Pictures excluded, reproduce exactly the lines below from the one with "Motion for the" through the one with "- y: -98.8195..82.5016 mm", both included.
********
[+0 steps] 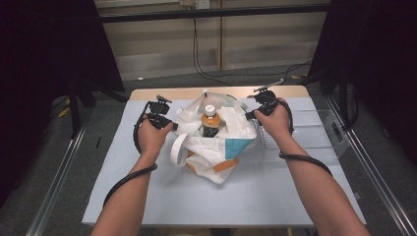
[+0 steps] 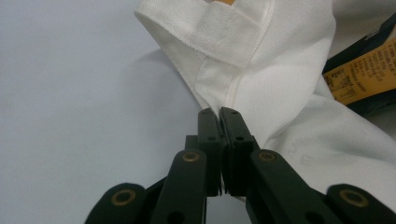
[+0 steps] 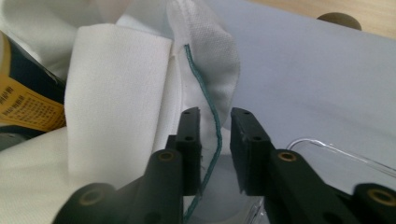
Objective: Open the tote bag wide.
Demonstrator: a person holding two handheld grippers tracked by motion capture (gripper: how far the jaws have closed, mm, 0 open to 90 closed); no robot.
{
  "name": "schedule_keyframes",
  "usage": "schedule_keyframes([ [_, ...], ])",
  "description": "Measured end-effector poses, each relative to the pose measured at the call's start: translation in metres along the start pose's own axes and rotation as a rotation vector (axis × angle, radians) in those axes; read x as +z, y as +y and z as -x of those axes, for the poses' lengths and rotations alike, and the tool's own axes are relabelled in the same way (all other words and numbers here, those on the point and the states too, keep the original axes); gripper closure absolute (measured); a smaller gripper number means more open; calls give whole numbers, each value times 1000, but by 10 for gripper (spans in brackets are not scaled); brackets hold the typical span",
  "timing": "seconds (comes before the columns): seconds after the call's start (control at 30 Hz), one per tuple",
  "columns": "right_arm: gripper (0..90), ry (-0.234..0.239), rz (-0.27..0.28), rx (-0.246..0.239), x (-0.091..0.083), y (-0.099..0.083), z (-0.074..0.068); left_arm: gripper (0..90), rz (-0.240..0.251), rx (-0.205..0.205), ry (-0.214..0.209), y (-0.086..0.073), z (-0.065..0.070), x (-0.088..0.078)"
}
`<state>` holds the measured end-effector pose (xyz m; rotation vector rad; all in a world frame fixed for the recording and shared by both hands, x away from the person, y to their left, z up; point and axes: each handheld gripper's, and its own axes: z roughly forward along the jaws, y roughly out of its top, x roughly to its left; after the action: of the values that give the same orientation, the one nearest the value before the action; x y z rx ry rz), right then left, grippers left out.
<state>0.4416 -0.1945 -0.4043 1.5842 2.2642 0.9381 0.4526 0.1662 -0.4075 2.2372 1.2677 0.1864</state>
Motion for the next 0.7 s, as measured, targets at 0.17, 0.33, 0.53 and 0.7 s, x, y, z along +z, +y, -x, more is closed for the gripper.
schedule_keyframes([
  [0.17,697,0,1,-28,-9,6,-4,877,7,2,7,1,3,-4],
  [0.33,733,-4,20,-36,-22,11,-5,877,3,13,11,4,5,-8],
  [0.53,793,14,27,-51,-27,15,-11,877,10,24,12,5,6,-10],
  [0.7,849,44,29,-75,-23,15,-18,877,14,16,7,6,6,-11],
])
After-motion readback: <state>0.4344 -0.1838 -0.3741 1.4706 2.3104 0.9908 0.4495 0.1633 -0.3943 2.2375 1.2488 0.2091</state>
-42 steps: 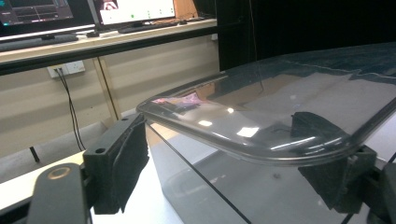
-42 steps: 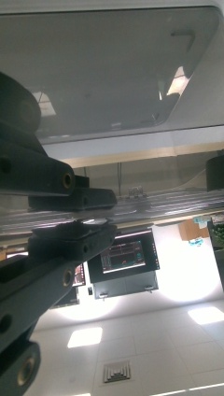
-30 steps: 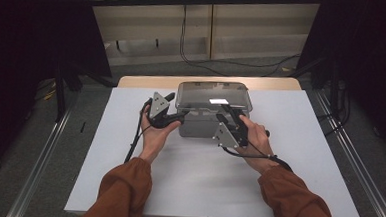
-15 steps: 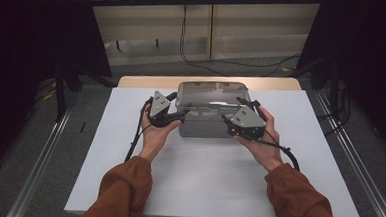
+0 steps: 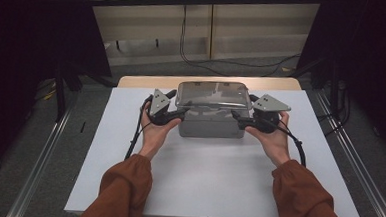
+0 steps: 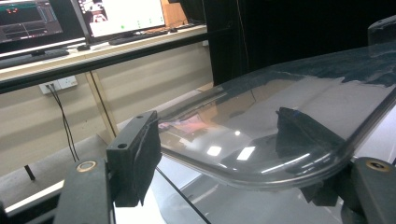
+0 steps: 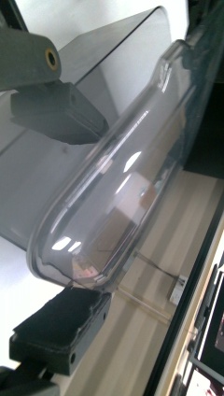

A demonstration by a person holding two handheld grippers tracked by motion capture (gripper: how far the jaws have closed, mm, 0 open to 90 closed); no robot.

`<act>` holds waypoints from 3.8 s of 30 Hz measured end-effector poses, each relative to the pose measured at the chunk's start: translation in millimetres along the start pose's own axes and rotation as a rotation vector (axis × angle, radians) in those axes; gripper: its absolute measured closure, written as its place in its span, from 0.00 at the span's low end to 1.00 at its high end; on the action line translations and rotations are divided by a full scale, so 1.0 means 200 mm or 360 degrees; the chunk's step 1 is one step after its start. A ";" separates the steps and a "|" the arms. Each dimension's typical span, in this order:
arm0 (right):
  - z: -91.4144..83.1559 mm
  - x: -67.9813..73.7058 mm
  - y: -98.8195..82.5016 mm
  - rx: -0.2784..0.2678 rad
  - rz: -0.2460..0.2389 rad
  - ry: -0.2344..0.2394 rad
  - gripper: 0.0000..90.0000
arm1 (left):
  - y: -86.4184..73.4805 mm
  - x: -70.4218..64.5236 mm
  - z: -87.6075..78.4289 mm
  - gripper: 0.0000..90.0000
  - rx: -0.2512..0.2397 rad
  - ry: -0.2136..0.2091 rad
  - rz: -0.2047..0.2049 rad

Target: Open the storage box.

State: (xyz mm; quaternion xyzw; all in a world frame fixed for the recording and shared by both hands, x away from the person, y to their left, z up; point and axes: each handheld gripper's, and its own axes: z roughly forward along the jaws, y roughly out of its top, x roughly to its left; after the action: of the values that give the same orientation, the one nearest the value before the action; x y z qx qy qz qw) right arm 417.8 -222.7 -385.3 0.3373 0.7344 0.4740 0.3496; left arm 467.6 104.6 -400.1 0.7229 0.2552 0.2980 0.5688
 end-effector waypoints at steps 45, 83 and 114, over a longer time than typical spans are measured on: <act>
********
◆ **Result**
Motion for the next 0.7 s, as measured, targets at 0.17, 0.33, 0.53 and 0.7 s, x, y, z along +z, +y, -x, more is closed for the gripper.
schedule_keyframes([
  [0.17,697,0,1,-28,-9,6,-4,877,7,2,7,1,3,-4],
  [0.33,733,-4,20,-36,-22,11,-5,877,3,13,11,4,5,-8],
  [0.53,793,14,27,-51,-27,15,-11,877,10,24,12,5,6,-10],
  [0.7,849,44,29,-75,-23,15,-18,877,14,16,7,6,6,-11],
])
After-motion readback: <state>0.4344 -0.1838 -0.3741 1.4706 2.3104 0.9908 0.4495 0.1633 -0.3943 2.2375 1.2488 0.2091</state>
-42 steps: 
-42 steps: 
-30 steps: 
-15 steps: 
+0 steps: 
+0 steps: 
+0 steps: 

A demonstration by a person holding two handheld grippers tracked by motion capture (gripper: how far the jaws have closed, mm, 0 open to 90 closed); no robot.

`<act>` holds waypoints from 3.8 s of 30 Hz measured end-effector poses, each relative to the pose measured at the chunk's start: translation in millimetres along the start pose's own axes and rotation as a rotation vector (axis × angle, radians) in those axes; gripper: its absolute measured closure, written as its place in its span, from 0.00 at the span's low end to 1.00 at its high end; on the action line translations and rotations are divided by a full scale, so 1.0 means 200 mm or 360 degrees; the chunk's step 1 is one step after its start. A ";" separates the steps and a "|" the arms. Each dimension's typical span, in this order:
arm0 (right):
  - z: -91.4144..83.1559 mm
  - x: -67.9813..73.7058 mm
  - y: -98.8195..82.5016 mm

Work on the exercise is now finished.